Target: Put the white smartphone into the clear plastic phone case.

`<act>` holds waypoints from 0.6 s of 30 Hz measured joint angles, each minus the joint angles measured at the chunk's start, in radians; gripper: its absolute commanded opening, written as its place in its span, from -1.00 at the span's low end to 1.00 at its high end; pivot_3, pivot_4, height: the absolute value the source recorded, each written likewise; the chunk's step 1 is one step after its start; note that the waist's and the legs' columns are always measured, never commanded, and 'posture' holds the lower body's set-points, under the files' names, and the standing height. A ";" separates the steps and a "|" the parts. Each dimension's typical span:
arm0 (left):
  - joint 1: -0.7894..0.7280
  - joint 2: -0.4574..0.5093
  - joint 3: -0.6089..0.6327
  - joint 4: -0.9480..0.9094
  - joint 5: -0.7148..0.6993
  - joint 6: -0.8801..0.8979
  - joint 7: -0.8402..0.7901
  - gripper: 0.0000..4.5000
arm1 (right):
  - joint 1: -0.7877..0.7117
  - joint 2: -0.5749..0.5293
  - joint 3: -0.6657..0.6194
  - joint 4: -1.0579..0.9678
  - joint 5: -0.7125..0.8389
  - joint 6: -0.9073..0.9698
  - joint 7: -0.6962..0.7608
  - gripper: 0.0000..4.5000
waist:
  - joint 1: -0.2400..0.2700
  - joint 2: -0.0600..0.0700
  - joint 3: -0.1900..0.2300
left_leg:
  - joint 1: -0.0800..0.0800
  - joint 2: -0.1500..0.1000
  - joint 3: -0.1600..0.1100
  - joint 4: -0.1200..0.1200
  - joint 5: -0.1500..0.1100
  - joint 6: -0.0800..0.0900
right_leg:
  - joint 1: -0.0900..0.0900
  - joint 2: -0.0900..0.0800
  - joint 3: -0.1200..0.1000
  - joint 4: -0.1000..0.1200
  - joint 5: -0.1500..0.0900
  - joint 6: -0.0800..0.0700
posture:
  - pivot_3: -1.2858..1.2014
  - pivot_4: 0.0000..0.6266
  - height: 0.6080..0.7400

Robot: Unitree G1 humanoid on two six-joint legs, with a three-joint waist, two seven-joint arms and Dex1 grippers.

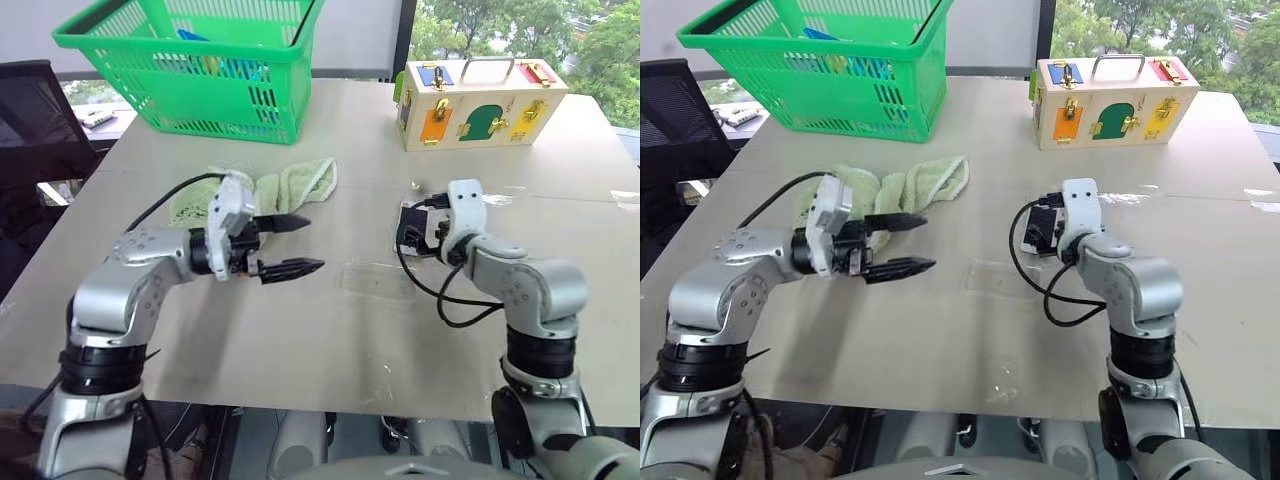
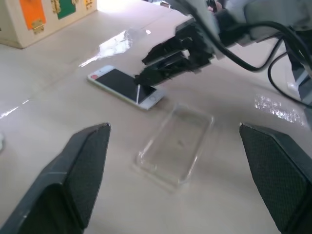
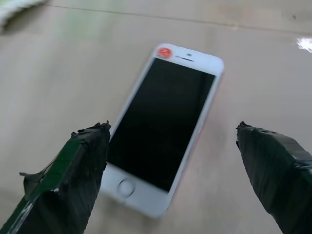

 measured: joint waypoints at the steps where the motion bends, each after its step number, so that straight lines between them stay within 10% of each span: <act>1: 0.007 0.002 0.000 0.000 0.000 -0.006 -0.004 0.95 | -0.003 0.009 -0.001 0.015 -0.009 -0.007 -0.009 1.00 | 0.000 0.000 0.000 | 0.000 0.000 0.000 0.000 0.000 0.000 | 0.000 0.000 0.000 0.000 0.000 0.000 | 0.03 -0.52 1.00; 18: 0.099 0.037 0.036 0.046 -0.009 -0.090 -0.027 0.95 | -0.054 0.130 -0.011 0.190 -0.071 -0.130 -0.033 1.00 | -0.021 -0.001 -0.002 | 0.007 0.007 0.003 -0.001 0.000 0.000 | 0.001 0.002 0.004 0.000 0.001 -0.008 | 0.03 -0.52 1.00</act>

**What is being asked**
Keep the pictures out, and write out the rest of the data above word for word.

**Answer to the exercise**
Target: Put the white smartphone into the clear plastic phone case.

`<act>` holds waypoints from 0.6 s of 30 Hz measured joint angles, each minus the joint angles measured at the chunk's start, in radians; gripper: its absolute commanded opening, written as its place in its span, from -1.00 at the span's low end to 1.00 at its high end; pivot_3, pivot_4, height: the absolute value the source recorded, each written likewise; the chunk's step 1 is one step after its start; note that the waist's and the legs' columns are always measured, never commanded, and 'posture' holds the lower body's set-points, under the files' names, and the standing height. A ";" separates the steps and a "|" the parts. Each dimension's typical span:
arm0 (left):
  - joint 1: -0.7894..0.7280
  - joint 2: -0.4574..0.5093
  - joint 3: -0.6089..0.6327
  - joint 4: -0.9480..0.9094
  - joint 5: -0.7148..0.6993
  - joint 6: -0.8801..0.8979
  - joint 7: -0.8402..0.7901
  - gripper: 0.0000..4.5000
arm1 (right):
  - joint 1: -0.7877..0.7117
  - joint 2: -0.5749..0.5293
  - joint 3: -0.6657..0.6194
  - joint 4: -1.0579..0.9678
  - joint 5: -0.7125..0.8389
  - joint 6: -0.9073..0.9698
  - joint 7: -0.6962..0.7608
  - gripper: 0.0000..4.5000
waist:
  - joint 1: -0.2400..0.2700
  - joint 2: -0.0600..0.0700
  - joint 3: -0.1900..0.2300
left_leg:
  - joint 1: -0.0800..0.0800
  - joint 2: -0.1500..0.1000
  - joint 3: -0.1600..0.1100
  - joint 4: -0.1200..0.1200
  - joint 5: -0.1500..0.1100
  - joint 6: -0.0800..0.0900
right_leg:
  - joint 1: -0.0900..0.0900
  - joint 2: -0.0900..0.0800
  - joint 3: -0.1200..0.1000
  - joint 4: -0.1000..0.1200
  - joint 5: -0.1500..0.0900
  - joint 6: -0.0800..0.0700
posture:
  - pivot_3: -1.2858..1.2014
  - pivot_4: 0.0000..0.6266
  - height: 0.6080..0.7400

Robot: Unitree G1 humanoid on two six-joint legs, with a three-joint waist, two seven-joint arms and Dex1 grippers.


 measured: joint waypoints at the steps where the motion bends, each after its step number, so that straight lines between them stay within 10% of each span: <act>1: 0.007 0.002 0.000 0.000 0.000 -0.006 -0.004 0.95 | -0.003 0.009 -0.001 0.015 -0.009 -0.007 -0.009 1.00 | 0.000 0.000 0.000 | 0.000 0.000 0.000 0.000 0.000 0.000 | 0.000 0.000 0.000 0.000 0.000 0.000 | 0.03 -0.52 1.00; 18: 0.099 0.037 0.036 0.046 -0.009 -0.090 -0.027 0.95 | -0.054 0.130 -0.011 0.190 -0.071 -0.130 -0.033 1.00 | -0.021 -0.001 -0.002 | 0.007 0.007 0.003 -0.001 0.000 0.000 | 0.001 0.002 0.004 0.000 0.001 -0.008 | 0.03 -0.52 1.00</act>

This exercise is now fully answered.